Now, we can calculate the mass of each product:
- Mass of Ag2SO4: 0.0736 mol x (311.81 g/mol) = 22.94 g
Similarly, the stoichiometry of CaSO4 to Ca(NO3)2 is also 1:1.
So, if we have 0.1836 mol of CaSO4, we would expect to produce 0.1836 mol of Ca(NO3)2.
- Mass of Ca(NO3)2: 0.1836 mol x (164.09 g/mol) = 30.11 g
Therefore, the mass of each product formed in this reaction is:
- Ag2SO4: 22.94 g
- Ca(NO3)2: 30.11 g
b) 2Al + 3HNO3 → 2Al(NO3)3 + 3H2
In this equation, the reactants are 2 moles of Al and 6 moles of HNO3. The products formed are 2 moles of Al(NO3)3 and 3 moles of H2.
Using the molar masses:
- Al: 26.98 g/mol
- HNO3: 63.01 g/mol
- Al(NO3)3: 213.01 g/mol
- H2: 2.02 g/mol
Calculating the moles of each reactant:
- Moles of Al: 25.0 g / (26.98 g/mol) = 0.9255 mol
- Moles of HNO3: 25.0 g / (63.01 g/mol) = 0.3961 mol
According to the balanced equation, the stoichiometry tells us that the ratio of Al to Al(NO3)3 is 2:2 (or 1:1).

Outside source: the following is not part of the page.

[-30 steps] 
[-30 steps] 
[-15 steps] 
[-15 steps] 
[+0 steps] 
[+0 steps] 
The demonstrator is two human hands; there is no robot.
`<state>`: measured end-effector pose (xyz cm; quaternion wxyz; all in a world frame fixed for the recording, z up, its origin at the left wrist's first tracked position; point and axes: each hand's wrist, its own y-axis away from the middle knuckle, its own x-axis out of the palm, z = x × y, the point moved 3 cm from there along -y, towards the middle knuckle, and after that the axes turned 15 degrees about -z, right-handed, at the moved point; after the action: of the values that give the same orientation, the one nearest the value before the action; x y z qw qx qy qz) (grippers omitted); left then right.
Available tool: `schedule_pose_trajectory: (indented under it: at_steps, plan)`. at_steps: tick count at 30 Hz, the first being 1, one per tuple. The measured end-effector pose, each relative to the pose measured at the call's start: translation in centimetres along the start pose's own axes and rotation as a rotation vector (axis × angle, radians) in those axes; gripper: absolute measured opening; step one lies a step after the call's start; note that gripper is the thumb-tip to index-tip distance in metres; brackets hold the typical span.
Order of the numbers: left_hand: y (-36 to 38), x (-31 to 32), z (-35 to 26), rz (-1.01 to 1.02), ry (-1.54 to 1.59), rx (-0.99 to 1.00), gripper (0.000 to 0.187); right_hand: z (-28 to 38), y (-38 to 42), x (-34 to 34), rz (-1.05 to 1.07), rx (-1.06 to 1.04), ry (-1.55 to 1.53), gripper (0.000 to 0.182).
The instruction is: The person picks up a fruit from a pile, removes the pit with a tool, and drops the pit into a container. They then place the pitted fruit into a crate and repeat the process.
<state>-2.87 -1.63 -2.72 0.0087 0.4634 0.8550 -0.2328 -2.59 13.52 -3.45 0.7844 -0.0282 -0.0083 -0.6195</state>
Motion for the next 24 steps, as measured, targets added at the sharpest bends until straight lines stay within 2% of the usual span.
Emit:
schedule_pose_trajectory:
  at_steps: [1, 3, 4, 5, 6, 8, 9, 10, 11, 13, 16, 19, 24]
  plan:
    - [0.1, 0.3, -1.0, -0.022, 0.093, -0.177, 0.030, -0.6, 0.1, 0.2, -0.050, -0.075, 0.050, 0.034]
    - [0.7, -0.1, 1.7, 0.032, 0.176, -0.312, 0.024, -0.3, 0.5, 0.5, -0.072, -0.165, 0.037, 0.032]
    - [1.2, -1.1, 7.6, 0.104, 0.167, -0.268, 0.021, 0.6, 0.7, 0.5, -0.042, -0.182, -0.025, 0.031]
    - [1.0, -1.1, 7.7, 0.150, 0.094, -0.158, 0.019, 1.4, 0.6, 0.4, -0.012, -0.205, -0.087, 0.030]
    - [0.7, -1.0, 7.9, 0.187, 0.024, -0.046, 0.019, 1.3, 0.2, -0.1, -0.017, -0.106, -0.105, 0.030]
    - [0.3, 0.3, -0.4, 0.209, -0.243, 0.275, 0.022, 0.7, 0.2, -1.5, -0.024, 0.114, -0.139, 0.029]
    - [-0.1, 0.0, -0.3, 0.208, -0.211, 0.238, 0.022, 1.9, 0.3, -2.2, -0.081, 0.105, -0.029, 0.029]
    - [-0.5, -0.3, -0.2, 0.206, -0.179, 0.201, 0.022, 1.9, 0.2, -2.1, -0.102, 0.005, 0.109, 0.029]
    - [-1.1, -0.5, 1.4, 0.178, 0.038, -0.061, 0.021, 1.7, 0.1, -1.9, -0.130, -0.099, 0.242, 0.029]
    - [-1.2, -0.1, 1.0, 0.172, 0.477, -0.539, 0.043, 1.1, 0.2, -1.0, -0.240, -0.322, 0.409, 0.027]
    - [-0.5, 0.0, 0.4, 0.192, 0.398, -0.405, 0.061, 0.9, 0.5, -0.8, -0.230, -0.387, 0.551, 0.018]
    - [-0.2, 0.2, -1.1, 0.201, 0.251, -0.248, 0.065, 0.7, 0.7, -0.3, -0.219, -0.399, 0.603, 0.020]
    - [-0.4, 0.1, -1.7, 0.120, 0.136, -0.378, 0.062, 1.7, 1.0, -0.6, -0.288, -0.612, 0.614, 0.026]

So, if we have 0.9255 mol of Al, we would expect to produce 0.9255 mol of Al(NO3)3.
Now, let's calculate the mass of each product:
- Mass of Al(NO3)3: 0.9255 mol x (213.01 g/mol) = 197.28 g
Similarly, the stoichiometry of HNO3 to H2 is 3:3 (or 1:1).
So, if we have 0.3961 mol of HNO3, we would expect to produce 0.3961 mol of H2.
- Mass of H2: 0.3961 mol x (2.02 g/mol) = 0.80 g
Therefore, the mass of each product formed in this reaction is:
- Al(NO3)3: 197.28 g
- H2: 0.80 g
By following these calculations based on the stoichiometry of the balanced equations and using molar masses, we can determine the mass of each product formed when 25.0 g of the given reactants react completely.